“This is definitely gonna go viral,” Isak yelled, phone held high as he chased after all of us. “Best Scholar-Athlete rally ever.”

The things I did for this school. The things I did for this team. And now, apparently, the things I did for random baby donkeys in dragon costumes.

For a tiny donkey, that thing could move.

“Left, go left,” I yelled as our sparkly-winged fugitive darted between students’ legs, causing a chain reaction of dropped books and spilled coffee. “Gryff, cut him off at the student center.”

Gryff had already been moving in that direction before the words were out of my mouth. Twin telepathy strikes again.
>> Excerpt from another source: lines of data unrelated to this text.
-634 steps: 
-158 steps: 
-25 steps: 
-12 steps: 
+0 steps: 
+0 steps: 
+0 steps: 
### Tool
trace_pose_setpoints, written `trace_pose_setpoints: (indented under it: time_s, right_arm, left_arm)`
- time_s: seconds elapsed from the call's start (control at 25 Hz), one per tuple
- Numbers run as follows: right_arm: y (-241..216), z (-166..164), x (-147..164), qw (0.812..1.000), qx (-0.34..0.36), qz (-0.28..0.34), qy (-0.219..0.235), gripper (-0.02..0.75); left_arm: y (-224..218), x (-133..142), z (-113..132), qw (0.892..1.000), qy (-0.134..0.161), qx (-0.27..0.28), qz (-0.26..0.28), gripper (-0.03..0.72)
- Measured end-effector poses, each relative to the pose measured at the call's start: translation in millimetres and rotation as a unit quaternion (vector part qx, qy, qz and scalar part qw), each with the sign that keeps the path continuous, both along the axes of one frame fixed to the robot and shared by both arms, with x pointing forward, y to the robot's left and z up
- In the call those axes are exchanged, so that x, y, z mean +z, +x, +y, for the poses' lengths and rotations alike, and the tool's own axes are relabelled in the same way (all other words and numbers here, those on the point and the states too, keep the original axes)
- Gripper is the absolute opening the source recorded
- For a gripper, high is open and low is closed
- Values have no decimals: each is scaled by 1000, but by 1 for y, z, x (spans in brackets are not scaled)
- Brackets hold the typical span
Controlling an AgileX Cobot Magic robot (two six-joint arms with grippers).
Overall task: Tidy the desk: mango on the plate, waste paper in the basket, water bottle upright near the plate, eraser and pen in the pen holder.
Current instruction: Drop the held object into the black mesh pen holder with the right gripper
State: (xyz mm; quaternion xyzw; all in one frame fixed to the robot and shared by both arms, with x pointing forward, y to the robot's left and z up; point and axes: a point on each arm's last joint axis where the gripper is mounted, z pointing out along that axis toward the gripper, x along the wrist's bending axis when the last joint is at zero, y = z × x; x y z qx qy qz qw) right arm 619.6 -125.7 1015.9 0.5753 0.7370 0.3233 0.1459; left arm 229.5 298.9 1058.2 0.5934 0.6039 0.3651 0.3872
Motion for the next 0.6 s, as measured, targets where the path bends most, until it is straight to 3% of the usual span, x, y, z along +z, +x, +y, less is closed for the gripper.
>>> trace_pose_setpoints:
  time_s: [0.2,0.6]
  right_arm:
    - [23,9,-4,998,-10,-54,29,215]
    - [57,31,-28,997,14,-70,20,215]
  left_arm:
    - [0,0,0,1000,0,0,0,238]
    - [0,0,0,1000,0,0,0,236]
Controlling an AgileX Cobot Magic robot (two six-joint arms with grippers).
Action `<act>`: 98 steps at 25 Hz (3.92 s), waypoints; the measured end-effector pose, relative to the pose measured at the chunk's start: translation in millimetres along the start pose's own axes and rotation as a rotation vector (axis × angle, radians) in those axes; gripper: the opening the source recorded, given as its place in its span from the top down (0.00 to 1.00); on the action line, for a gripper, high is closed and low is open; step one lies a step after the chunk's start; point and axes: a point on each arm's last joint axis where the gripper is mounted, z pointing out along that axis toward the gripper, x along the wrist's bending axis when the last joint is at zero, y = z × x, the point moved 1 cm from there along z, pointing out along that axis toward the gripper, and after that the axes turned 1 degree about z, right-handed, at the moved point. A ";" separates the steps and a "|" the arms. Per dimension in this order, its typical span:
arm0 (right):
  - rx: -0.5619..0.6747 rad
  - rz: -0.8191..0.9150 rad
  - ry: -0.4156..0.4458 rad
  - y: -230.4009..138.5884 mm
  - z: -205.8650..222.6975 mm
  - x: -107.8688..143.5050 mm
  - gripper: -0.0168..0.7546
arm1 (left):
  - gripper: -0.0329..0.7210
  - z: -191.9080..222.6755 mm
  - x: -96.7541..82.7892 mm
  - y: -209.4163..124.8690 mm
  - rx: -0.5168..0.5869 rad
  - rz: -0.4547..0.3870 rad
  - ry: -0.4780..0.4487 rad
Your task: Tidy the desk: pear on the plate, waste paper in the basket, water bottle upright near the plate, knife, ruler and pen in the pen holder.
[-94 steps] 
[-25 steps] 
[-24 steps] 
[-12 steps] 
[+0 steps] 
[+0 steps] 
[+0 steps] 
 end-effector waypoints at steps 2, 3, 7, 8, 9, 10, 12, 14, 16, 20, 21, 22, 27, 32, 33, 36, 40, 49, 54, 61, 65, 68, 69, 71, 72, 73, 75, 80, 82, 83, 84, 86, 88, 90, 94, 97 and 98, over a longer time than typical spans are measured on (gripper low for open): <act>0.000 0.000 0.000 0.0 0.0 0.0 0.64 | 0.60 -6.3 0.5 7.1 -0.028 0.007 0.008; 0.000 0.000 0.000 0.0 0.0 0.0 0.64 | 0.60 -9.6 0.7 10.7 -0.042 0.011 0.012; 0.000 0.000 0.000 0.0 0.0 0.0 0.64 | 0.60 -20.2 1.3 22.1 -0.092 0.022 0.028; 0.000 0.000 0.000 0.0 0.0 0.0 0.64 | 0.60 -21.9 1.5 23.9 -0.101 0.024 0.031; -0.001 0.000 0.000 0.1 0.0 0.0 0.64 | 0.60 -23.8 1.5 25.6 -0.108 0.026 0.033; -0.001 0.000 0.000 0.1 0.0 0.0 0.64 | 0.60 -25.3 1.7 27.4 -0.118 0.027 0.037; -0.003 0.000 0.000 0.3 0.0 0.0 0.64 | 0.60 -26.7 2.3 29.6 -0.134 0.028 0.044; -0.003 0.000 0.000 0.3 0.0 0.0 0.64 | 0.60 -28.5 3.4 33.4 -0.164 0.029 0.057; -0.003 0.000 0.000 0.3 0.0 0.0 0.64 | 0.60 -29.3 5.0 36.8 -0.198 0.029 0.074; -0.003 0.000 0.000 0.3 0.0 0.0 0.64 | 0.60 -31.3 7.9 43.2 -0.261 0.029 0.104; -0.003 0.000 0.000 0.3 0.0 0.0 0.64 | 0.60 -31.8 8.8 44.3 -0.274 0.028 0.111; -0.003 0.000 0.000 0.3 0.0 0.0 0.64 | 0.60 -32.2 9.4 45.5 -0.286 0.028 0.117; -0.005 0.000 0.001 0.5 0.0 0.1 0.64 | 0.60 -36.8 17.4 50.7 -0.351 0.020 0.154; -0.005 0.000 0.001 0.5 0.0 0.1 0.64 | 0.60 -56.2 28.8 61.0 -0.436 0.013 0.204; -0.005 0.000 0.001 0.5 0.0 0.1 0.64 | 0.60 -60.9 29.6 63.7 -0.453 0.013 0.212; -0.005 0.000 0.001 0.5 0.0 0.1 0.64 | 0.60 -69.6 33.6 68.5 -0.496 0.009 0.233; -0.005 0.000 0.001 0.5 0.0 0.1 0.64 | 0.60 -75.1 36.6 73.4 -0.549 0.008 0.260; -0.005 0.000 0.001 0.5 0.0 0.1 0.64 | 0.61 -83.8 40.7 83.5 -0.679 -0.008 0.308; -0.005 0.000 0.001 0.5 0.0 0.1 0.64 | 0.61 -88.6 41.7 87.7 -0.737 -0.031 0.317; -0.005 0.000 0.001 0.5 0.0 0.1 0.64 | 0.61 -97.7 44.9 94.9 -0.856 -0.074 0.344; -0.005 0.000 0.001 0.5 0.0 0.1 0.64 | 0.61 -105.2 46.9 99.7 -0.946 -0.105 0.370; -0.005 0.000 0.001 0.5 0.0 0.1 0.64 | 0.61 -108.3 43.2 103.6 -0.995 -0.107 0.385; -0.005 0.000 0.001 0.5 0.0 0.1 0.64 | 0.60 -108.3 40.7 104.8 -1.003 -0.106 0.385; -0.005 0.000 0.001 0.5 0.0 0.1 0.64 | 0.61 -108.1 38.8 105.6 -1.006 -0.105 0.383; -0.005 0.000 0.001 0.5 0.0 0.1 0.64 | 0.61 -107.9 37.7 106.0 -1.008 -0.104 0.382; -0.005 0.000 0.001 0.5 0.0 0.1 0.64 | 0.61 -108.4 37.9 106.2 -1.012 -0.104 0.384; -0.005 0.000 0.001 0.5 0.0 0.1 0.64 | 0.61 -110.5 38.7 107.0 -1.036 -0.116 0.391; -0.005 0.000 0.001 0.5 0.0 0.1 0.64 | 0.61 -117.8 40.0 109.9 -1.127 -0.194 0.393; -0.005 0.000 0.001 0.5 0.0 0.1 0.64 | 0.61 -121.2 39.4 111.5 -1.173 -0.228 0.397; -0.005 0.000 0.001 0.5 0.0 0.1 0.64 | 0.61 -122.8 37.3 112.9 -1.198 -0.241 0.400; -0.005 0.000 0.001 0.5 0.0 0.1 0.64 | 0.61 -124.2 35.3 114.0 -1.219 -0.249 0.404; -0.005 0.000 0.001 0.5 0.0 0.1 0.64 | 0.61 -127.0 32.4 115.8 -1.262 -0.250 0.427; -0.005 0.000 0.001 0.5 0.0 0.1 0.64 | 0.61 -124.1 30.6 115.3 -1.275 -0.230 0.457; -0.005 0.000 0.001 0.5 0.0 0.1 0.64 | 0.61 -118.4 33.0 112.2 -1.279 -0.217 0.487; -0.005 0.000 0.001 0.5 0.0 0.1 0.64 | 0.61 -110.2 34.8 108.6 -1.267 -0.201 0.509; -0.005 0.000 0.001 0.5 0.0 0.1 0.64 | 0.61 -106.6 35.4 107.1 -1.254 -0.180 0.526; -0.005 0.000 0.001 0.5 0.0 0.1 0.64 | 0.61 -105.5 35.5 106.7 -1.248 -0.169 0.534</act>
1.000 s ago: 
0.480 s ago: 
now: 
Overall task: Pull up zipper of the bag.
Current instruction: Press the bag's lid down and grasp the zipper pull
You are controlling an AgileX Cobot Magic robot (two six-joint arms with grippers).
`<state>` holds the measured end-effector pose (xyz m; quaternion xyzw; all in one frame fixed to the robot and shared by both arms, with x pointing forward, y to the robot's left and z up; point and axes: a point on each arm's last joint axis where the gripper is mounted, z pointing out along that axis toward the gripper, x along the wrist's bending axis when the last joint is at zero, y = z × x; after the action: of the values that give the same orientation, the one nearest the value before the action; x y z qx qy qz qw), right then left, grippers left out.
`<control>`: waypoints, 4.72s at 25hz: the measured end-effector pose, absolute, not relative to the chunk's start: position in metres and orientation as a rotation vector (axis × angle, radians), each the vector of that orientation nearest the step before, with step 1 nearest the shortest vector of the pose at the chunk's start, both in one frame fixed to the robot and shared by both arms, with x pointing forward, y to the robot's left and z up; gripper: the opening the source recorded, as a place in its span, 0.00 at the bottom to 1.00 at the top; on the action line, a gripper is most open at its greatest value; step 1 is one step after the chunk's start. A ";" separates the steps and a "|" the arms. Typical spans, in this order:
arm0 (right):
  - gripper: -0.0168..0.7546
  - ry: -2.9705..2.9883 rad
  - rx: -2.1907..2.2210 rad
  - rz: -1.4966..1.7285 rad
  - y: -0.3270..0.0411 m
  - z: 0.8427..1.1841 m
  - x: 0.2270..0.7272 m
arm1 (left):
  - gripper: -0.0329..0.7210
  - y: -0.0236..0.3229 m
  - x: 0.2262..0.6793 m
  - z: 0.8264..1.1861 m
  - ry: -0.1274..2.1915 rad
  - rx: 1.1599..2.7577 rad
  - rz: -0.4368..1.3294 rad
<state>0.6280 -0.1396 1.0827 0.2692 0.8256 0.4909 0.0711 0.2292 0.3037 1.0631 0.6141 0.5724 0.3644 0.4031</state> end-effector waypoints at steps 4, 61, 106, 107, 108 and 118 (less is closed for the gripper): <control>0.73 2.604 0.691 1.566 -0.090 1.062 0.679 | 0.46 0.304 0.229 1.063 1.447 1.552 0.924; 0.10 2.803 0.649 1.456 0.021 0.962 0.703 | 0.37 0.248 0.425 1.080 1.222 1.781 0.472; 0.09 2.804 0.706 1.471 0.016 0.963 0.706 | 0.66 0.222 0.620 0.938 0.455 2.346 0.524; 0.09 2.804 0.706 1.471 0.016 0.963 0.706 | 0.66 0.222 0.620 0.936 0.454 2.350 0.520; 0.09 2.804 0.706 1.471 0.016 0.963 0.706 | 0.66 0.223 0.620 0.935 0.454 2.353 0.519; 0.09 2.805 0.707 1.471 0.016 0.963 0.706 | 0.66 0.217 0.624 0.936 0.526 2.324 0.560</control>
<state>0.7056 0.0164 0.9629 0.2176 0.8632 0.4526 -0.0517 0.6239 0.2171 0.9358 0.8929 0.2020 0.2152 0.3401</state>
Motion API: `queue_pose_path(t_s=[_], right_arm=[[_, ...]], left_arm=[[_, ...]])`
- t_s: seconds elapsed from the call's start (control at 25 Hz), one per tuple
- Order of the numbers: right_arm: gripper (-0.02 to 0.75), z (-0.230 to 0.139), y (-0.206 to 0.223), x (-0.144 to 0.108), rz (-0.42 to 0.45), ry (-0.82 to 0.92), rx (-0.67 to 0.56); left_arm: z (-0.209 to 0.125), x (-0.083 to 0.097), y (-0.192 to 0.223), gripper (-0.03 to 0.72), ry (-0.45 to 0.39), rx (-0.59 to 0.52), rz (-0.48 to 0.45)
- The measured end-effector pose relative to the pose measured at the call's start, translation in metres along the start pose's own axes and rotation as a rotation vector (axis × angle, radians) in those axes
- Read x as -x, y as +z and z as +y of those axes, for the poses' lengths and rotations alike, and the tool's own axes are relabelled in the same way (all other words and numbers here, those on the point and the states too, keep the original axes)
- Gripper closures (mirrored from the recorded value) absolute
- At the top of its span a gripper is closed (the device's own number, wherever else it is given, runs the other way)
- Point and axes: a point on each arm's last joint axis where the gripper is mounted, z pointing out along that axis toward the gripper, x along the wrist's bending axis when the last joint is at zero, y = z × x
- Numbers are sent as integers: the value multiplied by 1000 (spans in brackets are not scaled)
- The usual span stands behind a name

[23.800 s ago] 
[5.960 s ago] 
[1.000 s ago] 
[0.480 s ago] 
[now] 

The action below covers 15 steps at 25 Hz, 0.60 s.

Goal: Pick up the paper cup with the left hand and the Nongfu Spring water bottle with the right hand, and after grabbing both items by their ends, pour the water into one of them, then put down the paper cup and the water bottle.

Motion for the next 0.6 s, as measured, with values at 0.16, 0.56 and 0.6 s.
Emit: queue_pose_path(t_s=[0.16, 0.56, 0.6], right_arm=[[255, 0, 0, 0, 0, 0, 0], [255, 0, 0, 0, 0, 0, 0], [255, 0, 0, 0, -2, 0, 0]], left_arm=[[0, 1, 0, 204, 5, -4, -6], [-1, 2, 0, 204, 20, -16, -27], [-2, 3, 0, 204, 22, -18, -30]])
It was no myth, and damn fucking useful in football and foot chases after donkey-bats out of hell.

“On it.” He split off toward the historic brick building, while Artemis vaulted over a bench and took the path past the fountain.

“You crazy little donkey, come here.” Freddie was surprisingly fast for someone so tiny, her soccer training showing as she wove through the growing crowd of spectators.

“What’s the donkey’s name?” Isak called out, still filming everything.

“I don’t have a clue.” Freddie ducked under someone’s arms.

Because that was clearly our biggest problem right now was not knowing this little terror’s name. Not the fact that there was a mini donkey in a Dragons jersey running wild across campus while half the student body filmed it on their phones.

The donkey banked hard right, its tiny wings flapping as it headed straight for the science building. A group of students emerged from the doors, arms full of project boards from what looked like chemistry.

“No, no, no.” I put on a burst of speed. Those project boards definitely looked explosive.

“I got him.” Artemis lunged, hands outstretched.

The donkey pulled a spin move that would have made our running backs jealous.

Artemis crashed into Gryffin, who’d been coming from the other direction. They went down in a tangle of limbs, and I heard my brother’s distinctive wheezing laugh.

“Dude,” Isak zoomed in on them with his phone, “this is better than the time Trixie’s rooster crashed Chris’s surprise birthday party.”

“Focus.” I jumped over my brother and his best friend, who were still trying to untangle themselves. “That donkey’s heading for the coffee shop.”

The outdoor seating area of Dragon’s Brew was packed, because it was one of those sunny sixty-degree Colorado days in January. Dozens of students sat at the scattered tables, most of them wearing headphones and staring at laptops or textbooks. None of them had noticedthe chaos heading their way.

“Look alive people, incoming,” Freddie yelled in warning.

A few heads turned. Someone screamed, or maybe laughed. A half dozen coffee cups went flying.

I had a brief flash of tomorrow’s headlines. KINGMAN BROTHERS DESTROY CAMPUS IN DONKEY DISASTER.

Dad would laugh. Coach would not.

The donkey’s wings flapped faster as it wove between the tables, surprisingly graceful for something with hooves. It was heading straight for a girl curled up in one of the oversized armchairs in the corner. She hadn’t looked up from her book once, despite the chaos around her.

“Watch out,” I called, already envisioning the lawsuit. “There’s a?—”

The girl turned the page of her book, then held that same hand, palm out, right into the path of mass donkstruction.

The donkey skidded to a stop.

Just... stopped. Right in front of her chair. Then stuck its tiny gray nose directly into her palm like it was getting pets from its favorite person in the world.

What the actual?—

“Thank god.” Freddie caught up to me, doubling over as she tried to catch her breath. “Tempest, I can explain. Don’t kill me.”

Tempest. The girl in the chair must be Freddie’s sister. The one who owned a yet unnamed pet donkey.